Touch can have a strong effect on interactions between people, and as such, it is expected to be important to the interactions people have with robots. In an earlier work, we showed that the intensity of tactile interaction with a robot can change how much people are willing to take risks. This study further develops our understanding of the relationship between human risk-taking behaviour, the physiological responses by the user, and the intensity of the tactile interaction with a social robot. We used data collected with physiological sensors during the playing of a risk-taking game (the Balloon Analogue Risk Task, or BART). The results of a mixed-effects model were used as a baseline to predict risk-taking propensity from physiological measures, and these results were further improved through the use of two machine learning techniques-support vector regression (SVR) and multi-input convolutional multihead attention (MCMA)-to achieve low-latency risk-taking behaviour prediction during human-robot tactile interaction. The performance of the models was evaluated based on mean absolute error (MAE), root mean squared error (RMSE), and R squared score (R2), which obtained the optimal result with MCMA yielding an MAE of 3.17, an RMSE of 4.38, and an R2 of 0.93 compared with the baseline of 10.97 MAE, 14.73 RMSE, and 0.30 R2. The results of this study offer new insights into the interplay between physiological data and the intensity of risk-taking behaviour in predicting human risk-taking behaviour during human-robot tactile interactions. This work illustrates that physiological activation and the intensity of tactile interaction play a prominent role in risk processing during human-robot tactile interaction and demonstrates that it is feasible to use human physiological data and behavioural data to predict risk-taking behaviour in human-robot tactile interaction.
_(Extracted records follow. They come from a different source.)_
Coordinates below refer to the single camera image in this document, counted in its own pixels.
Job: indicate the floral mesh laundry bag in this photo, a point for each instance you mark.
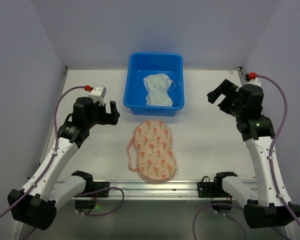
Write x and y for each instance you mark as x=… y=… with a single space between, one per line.
x=150 y=152

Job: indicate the light green bra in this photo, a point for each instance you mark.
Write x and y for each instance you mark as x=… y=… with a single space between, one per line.
x=157 y=87

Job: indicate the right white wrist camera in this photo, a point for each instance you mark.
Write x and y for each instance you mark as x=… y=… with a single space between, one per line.
x=251 y=79

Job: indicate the blue plastic bin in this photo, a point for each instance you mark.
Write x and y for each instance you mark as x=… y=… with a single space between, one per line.
x=144 y=64

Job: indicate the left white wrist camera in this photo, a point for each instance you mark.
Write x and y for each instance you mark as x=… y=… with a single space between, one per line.
x=97 y=94

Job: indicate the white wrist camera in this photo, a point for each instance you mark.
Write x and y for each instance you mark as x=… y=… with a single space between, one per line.
x=97 y=94
x=251 y=79

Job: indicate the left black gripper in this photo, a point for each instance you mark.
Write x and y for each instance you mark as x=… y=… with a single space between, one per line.
x=105 y=116

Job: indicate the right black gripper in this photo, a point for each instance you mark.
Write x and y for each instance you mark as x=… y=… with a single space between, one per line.
x=225 y=100

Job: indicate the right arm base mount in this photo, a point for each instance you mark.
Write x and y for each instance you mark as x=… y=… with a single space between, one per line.
x=206 y=189

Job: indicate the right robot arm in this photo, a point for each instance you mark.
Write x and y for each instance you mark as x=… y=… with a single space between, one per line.
x=271 y=205

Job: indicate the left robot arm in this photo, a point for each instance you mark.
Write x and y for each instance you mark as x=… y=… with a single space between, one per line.
x=38 y=201

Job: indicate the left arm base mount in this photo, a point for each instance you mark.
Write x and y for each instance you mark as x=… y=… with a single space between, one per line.
x=89 y=202

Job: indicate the aluminium mounting rail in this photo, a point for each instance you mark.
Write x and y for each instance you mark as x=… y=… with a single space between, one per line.
x=171 y=190

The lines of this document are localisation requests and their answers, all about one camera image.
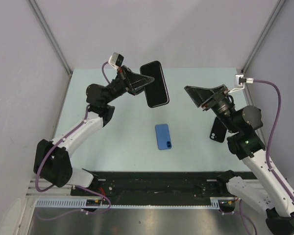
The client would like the black phone case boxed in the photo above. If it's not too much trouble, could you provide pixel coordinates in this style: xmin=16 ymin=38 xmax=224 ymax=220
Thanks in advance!
xmin=210 ymin=117 xmax=227 ymax=143

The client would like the right aluminium frame post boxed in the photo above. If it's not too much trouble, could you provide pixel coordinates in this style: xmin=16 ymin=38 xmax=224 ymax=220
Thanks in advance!
xmin=237 ymin=0 xmax=288 ymax=73

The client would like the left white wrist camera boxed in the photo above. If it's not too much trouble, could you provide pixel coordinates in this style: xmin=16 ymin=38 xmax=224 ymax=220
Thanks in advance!
xmin=108 ymin=52 xmax=124 ymax=70

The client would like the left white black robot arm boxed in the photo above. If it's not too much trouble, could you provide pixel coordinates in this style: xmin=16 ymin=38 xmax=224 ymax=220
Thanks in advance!
xmin=33 ymin=66 xmax=154 ymax=196

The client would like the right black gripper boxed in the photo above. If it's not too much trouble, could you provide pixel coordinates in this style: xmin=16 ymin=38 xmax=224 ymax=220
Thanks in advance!
xmin=182 ymin=84 xmax=238 ymax=133

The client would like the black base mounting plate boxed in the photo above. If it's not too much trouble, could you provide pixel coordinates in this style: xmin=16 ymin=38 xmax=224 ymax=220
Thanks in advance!
xmin=71 ymin=170 xmax=258 ymax=207

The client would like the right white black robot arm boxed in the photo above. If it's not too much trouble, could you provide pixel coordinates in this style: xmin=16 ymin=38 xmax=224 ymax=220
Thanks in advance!
xmin=184 ymin=85 xmax=294 ymax=235

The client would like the left aluminium frame post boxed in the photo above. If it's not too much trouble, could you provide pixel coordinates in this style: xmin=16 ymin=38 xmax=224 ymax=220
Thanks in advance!
xmin=26 ymin=0 xmax=73 ymax=78

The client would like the blue phone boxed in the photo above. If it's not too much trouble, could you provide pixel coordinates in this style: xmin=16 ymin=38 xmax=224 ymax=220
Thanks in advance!
xmin=155 ymin=124 xmax=172 ymax=150

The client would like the aluminium front rail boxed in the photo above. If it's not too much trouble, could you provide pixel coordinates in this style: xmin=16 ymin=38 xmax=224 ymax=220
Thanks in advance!
xmin=26 ymin=178 xmax=72 ymax=198

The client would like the aluminium frame post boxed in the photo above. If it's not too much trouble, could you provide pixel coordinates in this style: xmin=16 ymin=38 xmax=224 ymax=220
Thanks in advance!
xmin=26 ymin=0 xmax=73 ymax=78
xmin=237 ymin=0 xmax=288 ymax=73

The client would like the black cased phone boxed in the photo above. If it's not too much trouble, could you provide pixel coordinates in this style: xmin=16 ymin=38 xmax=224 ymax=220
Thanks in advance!
xmin=140 ymin=61 xmax=170 ymax=108

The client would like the white slotted cable duct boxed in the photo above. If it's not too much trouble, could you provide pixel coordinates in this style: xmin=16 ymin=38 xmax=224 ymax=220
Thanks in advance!
xmin=35 ymin=197 xmax=235 ymax=210

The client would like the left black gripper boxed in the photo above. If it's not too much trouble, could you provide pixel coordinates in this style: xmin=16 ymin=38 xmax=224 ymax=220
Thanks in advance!
xmin=103 ymin=66 xmax=155 ymax=105

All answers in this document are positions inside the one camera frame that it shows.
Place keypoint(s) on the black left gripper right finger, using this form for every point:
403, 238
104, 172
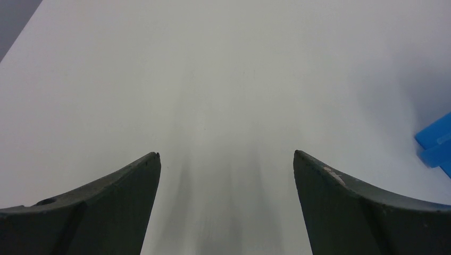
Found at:
344, 215

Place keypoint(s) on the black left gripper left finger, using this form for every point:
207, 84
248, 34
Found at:
107, 216

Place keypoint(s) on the blue plastic storage bin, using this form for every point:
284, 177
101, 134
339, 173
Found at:
435, 143

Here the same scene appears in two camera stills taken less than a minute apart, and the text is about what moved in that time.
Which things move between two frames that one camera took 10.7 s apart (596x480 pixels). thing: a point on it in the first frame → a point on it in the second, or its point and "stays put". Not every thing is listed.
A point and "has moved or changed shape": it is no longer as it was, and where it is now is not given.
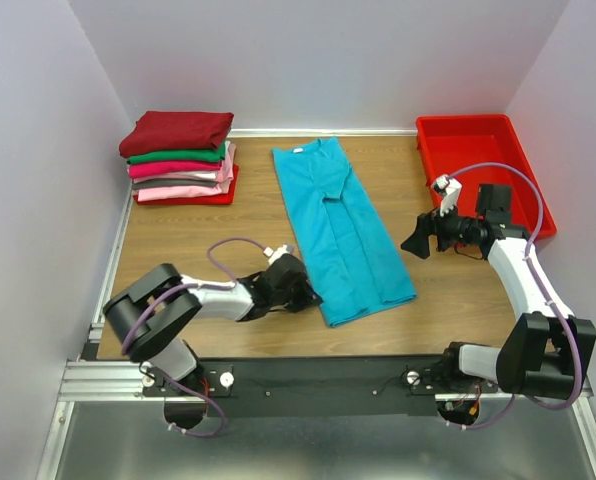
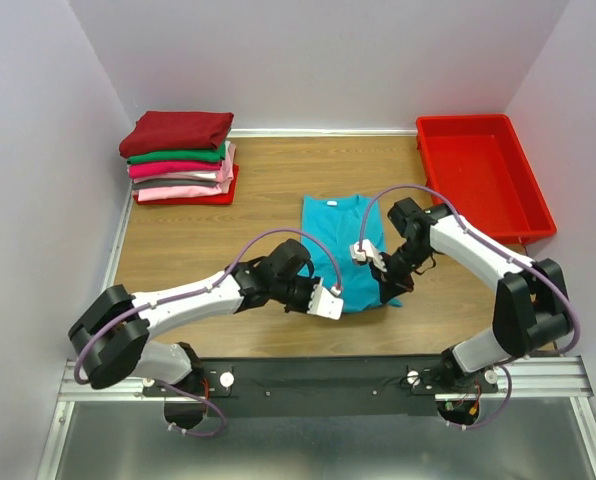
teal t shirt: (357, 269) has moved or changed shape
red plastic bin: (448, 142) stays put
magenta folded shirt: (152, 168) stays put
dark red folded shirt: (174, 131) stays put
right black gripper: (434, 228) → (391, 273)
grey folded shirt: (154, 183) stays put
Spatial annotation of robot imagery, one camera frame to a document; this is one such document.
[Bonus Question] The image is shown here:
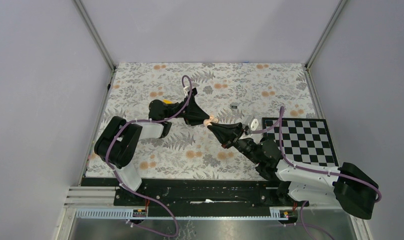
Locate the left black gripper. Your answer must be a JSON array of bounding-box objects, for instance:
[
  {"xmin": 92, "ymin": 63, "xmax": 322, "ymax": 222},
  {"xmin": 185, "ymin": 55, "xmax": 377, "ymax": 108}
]
[{"xmin": 164, "ymin": 95, "xmax": 211, "ymax": 126}]

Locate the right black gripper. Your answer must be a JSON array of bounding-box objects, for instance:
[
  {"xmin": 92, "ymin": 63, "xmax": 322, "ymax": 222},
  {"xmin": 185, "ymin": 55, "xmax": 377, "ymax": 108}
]
[{"xmin": 208, "ymin": 121, "xmax": 262, "ymax": 165}]

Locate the pink round small object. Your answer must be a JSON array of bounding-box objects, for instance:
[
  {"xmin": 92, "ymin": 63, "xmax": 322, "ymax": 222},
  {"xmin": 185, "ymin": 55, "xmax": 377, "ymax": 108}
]
[{"xmin": 203, "ymin": 115, "xmax": 219, "ymax": 127}]

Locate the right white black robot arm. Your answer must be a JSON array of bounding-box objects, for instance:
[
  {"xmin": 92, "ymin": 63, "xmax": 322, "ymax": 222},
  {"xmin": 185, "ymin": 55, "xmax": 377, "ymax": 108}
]
[{"xmin": 207, "ymin": 123, "xmax": 381, "ymax": 220}]

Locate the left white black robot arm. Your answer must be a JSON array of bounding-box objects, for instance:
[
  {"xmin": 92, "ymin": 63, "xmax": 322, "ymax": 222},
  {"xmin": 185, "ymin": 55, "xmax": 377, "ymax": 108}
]
[{"xmin": 94, "ymin": 88, "xmax": 210, "ymax": 206}]

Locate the small grey metal block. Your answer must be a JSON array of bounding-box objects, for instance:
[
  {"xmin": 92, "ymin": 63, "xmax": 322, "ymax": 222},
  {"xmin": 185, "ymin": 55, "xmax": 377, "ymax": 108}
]
[{"xmin": 230, "ymin": 102, "xmax": 238, "ymax": 110}]

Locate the floral patterned table mat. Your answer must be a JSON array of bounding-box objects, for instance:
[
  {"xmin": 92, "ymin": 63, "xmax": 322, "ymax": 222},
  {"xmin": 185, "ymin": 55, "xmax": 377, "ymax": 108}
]
[{"xmin": 98, "ymin": 62, "xmax": 317, "ymax": 180}]

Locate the black white checkerboard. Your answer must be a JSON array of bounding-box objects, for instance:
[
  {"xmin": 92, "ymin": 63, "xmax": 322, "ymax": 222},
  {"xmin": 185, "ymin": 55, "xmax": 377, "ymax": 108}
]
[{"xmin": 282, "ymin": 118, "xmax": 339, "ymax": 167}]

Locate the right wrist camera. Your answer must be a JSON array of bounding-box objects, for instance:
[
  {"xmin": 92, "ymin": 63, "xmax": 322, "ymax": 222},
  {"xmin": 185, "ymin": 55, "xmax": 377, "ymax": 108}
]
[{"xmin": 242, "ymin": 115, "xmax": 259, "ymax": 136}]

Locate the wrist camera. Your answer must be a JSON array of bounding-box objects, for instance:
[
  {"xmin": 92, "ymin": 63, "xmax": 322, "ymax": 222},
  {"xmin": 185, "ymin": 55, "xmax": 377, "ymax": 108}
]
[
  {"xmin": 242, "ymin": 115, "xmax": 259, "ymax": 136},
  {"xmin": 183, "ymin": 86, "xmax": 193, "ymax": 95}
]

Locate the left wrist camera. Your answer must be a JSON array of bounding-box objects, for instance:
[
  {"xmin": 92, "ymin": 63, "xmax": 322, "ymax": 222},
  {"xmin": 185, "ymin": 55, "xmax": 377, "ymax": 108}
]
[{"xmin": 183, "ymin": 86, "xmax": 193, "ymax": 95}]

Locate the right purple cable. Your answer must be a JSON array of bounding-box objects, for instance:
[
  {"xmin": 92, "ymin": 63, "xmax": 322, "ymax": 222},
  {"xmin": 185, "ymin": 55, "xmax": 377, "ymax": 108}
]
[{"xmin": 251, "ymin": 105, "xmax": 382, "ymax": 240}]

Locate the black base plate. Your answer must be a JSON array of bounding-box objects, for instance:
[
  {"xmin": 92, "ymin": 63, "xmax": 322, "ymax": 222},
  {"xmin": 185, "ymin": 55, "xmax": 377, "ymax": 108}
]
[{"xmin": 81, "ymin": 177, "xmax": 302, "ymax": 218}]

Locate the left aluminium frame post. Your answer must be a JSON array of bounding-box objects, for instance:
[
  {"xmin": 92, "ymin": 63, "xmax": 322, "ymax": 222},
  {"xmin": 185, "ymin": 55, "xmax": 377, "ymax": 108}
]
[{"xmin": 72, "ymin": 0, "xmax": 118, "ymax": 72}]

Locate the aluminium frame post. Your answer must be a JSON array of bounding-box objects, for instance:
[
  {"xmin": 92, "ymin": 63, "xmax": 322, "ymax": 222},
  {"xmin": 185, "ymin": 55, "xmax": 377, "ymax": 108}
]
[
  {"xmin": 72, "ymin": 0, "xmax": 118, "ymax": 72},
  {"xmin": 305, "ymin": 0, "xmax": 349, "ymax": 71}
]

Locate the right aluminium frame post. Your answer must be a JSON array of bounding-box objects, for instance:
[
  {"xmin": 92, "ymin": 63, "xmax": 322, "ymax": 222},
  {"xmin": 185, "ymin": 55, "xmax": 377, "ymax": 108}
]
[{"xmin": 305, "ymin": 0, "xmax": 349, "ymax": 71}]

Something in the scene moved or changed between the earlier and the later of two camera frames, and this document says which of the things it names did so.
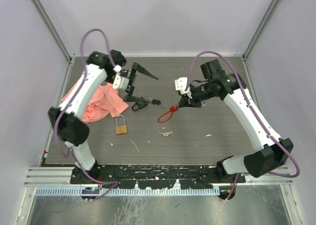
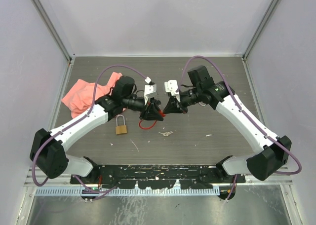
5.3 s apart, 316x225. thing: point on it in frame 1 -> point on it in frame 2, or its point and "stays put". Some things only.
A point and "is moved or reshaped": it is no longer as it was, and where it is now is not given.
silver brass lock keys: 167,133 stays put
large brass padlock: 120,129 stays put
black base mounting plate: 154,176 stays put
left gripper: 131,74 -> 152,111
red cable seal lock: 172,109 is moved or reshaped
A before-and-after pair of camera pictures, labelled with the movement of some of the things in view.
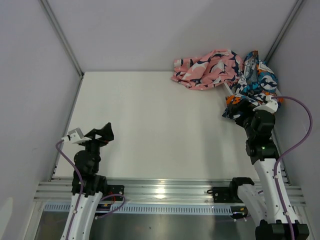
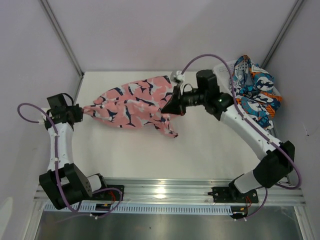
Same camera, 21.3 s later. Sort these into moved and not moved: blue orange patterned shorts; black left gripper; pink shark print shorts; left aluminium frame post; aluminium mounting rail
Moved: pink shark print shorts; black left gripper; blue orange patterned shorts
Not moved: left aluminium frame post; aluminium mounting rail
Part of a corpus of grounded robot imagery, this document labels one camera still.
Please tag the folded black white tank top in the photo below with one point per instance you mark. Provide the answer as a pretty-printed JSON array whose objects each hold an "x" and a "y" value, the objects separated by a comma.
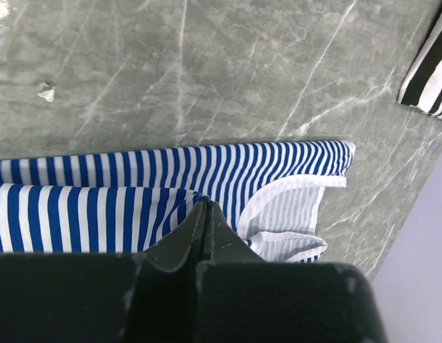
[{"x": 422, "y": 85}]

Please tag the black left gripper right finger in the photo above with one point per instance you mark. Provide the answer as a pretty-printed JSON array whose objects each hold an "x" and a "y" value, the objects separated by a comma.
[{"x": 242, "y": 298}]

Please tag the blue white striped tank top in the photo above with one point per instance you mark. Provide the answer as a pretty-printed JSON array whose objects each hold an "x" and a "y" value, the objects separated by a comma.
[{"x": 268, "y": 193}]

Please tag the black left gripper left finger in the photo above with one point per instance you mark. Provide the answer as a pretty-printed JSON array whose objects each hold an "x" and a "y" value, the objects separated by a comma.
[{"x": 109, "y": 297}]

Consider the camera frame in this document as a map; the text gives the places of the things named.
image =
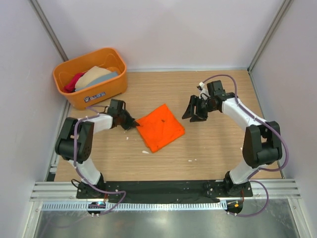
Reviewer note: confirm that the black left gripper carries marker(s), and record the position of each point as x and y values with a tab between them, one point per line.
131	121

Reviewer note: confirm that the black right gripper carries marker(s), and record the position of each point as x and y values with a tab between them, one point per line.
190	112

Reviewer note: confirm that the orange t shirt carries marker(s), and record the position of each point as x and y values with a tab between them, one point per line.
159	128

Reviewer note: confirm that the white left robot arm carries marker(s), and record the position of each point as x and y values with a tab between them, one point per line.
74	143

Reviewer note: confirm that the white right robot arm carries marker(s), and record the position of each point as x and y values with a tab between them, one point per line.
262	145

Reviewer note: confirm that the blue grey folded shirt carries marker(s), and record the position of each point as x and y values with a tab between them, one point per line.
88	82

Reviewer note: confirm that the beige folded shirt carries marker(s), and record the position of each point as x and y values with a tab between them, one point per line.
95	72

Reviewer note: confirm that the orange plastic bin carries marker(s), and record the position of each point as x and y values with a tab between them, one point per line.
107	58

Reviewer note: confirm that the red crumpled shirt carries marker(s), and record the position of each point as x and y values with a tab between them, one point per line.
70	87

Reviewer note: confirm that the white slotted cable duct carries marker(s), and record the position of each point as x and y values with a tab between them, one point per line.
99	206

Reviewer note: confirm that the aluminium frame rail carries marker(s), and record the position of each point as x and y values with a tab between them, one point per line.
50	191

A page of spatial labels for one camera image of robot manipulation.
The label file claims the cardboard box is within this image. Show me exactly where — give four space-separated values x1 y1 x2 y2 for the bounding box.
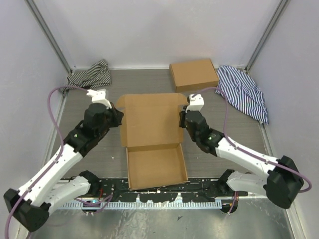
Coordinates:
116 93 188 191
169 58 219 93

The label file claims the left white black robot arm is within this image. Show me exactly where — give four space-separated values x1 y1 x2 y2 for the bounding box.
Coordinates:
3 103 124 232

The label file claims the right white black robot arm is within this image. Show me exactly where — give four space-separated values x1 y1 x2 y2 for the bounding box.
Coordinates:
179 106 304 209

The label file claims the folded closed cardboard box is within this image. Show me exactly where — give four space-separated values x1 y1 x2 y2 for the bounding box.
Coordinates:
169 58 219 93

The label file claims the grey striped cloth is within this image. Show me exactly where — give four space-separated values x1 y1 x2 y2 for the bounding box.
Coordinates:
59 59 112 96

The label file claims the blue white striped cloth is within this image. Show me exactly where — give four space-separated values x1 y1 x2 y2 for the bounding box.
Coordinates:
215 65 269 124

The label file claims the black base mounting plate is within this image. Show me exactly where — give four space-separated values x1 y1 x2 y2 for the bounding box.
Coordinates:
70 178 249 203

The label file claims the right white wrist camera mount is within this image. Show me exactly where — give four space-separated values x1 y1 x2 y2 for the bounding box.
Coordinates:
185 94 204 112

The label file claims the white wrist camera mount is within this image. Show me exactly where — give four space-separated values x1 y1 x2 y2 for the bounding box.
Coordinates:
86 89 112 109
185 94 204 112

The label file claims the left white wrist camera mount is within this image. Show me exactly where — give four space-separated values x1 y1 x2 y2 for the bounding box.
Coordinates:
86 89 112 109

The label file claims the aluminium front rail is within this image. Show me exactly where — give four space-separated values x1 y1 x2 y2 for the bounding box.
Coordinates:
57 178 267 200

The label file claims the slotted grey cable duct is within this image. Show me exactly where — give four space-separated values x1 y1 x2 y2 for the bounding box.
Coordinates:
59 198 222 210

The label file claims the left aluminium corner post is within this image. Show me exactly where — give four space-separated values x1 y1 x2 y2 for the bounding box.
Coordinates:
25 0 72 74

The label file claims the aluminium corner post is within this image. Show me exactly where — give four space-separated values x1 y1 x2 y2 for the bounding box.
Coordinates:
25 0 72 74
244 0 291 73

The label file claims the right aluminium corner post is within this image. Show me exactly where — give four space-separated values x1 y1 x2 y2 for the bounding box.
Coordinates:
244 0 291 73
触摸对人与人之间的互动有强烈的影响,因此,触摸预计对人与机器人之间的互动很重要。在早期的工作中,我们表明与机器人进行触觉交互的强度可以改变人们愿意承担风险的程度。本研究进一步加深了我们对人类冒险行为、用户生理反应与社交机器人触觉交互强度之间关系的理解。我们使用在风险游戏(气球模拟风险任务,即 BART)中收集的生理传感器数据。混合效应模型的结果被用作从生理测量预测冒险倾向的基线,并通过使用两种机器学习技术——支持向量回归(SVR)和多输入卷积多头注意力(MCMA)——来进一步改进这些结果,以实现人类-机器人触觉交互期间的低延迟冒险行为预测。模型的性能基于平均绝对误差(MAE)、均方根误差(RMSE)和 R 平方得分(R2)进行评估,MCMA 的结果最佳,MAE 为 3.17,RMSE 为 4.38,R2 为 0.93,而基线的 MAE 为 10.97,RMSE 为 14.73,R2 为 0.30。本研究的结果提供了新的见解,即生理数据和冒险行为强度之间的相互作用在预测人机触觉交互期间的人类冒险行为中的作用。这项工作表明,生理激活和触觉交互的强度在人机触觉交互中的风险处理中起着重要作用,并证明使用人类生理数据和行为数据来预测人机触觉交互中的冒险行为是可行的。